Corte anti-digital

Judiciário quer mas não consegue se informatizar

Autores

23 de fevereiro de 2007, 23h00

Qualquer administrador de empresa, por mais micro que ela seja, reconhece as vantagens da informatização para o sucesso do empreendimento. Qualquer operador da Justiça também sabe disso. Ao contrário dos empresários, no entanto, o Judiciário resiste bravamente a usar e explorar as vantagens que os computadores podem proporcionar ao bom desempenho de sua missão.

O Judiciário sabe que precisa, mas é lerdo demais para se modernizar. Como entender que, num país onde há um cyber café em cada esquina, a Justiça ainda use máquinas de escrever e armazene pilhas e pilhas de processos em papel? Justificativas existem aos milhares. Falta investimento, falta organização, mas, principalmente, falta a vontade de inovar. Um dos principais freios da modernização do Judiciário é o conservadorismo que impede que os responsáveis pela Justiça troquem o fax e o oficial de Justiça pelo e-mail.

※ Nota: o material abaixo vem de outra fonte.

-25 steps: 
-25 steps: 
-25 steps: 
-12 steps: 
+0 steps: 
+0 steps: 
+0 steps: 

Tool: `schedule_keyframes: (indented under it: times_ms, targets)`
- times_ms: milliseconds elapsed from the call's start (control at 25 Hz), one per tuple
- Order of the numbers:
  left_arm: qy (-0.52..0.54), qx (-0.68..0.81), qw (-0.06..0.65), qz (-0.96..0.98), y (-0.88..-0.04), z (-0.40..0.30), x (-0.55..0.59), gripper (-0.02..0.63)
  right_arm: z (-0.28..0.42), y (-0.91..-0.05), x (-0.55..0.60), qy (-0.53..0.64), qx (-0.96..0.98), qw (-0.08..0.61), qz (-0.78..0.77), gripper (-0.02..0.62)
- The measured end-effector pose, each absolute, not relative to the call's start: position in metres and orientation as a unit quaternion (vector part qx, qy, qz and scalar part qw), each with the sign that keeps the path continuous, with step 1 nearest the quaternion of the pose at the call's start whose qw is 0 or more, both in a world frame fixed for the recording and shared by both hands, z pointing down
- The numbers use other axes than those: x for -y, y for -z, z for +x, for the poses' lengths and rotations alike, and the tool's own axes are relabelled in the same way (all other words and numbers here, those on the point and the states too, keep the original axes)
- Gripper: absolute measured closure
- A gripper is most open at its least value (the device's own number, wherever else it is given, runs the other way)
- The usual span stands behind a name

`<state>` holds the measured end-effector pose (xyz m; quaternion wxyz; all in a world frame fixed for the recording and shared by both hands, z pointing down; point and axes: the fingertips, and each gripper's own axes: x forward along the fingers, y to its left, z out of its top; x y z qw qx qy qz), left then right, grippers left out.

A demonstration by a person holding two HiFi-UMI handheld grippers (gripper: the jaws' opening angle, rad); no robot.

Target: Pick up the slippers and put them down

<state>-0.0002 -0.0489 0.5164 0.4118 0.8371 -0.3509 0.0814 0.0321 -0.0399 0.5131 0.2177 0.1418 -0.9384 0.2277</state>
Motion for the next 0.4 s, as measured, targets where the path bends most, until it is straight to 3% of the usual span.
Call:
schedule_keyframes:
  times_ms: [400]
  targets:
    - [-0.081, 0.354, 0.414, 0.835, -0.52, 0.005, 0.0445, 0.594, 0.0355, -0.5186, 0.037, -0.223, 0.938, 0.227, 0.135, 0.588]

Veja-se o caso da penhora online. Na Justiça Trabalhista, ela é um sucesso. Mas só para quem a usa. Boa parte dos juízes, amantes das tradições, prefere manter o procedimento convencional de penhora, que leva dias, a ver a sua ordem cumprida em segundos. É natural a dificuldade de inserir na era virtual um profissional que há décadas está acostumado com pilhas de processo de papel e a não ter compromisso com prazos. “Existem os entusiastas que querem saber de todas as novidades, mas também há os profissionais mais idosos que simplesmente não se adaptam”, acredita o advogado Nehemias Gueiros.

O conservadorismo que faz com que juízes continuem fazendo manualmente tarefas que poderiam ser feitas no computador com mais rapidez e mais qualidade é um dos responsáveis também pela falta de investimento em informatização. Segundo os dados de 2005 do Justiça em Números — Indicadores Estatísticos do Poder Judiciário, levantamento feito pelo Conselho Nacional de Justiça, o Judiciário investe em informatização apenas uma pequena fatia de seu orçamento.

Em 2005, a Justiça Federal foi a que mais investiu em informática: 2% da sua despesa total. A Estadual veio logo em seguida, com 1,9% e a Trabalhista, considerada a mais moderna, investiu menos ainda, 1,2%. De R$ 23 bilhões gastos com o Judiciário em 2005, apenas R$ 500 milhões foram destinados para informática. Assim, não é de se estranhar que em nenhum ramo da Justiça a relação entre o número de servidores e de computadores seja de um para um. Impera o princípio do compartilhamento: enquanto um funcionário usa o computador, o outro sai para tomar um cafezinho.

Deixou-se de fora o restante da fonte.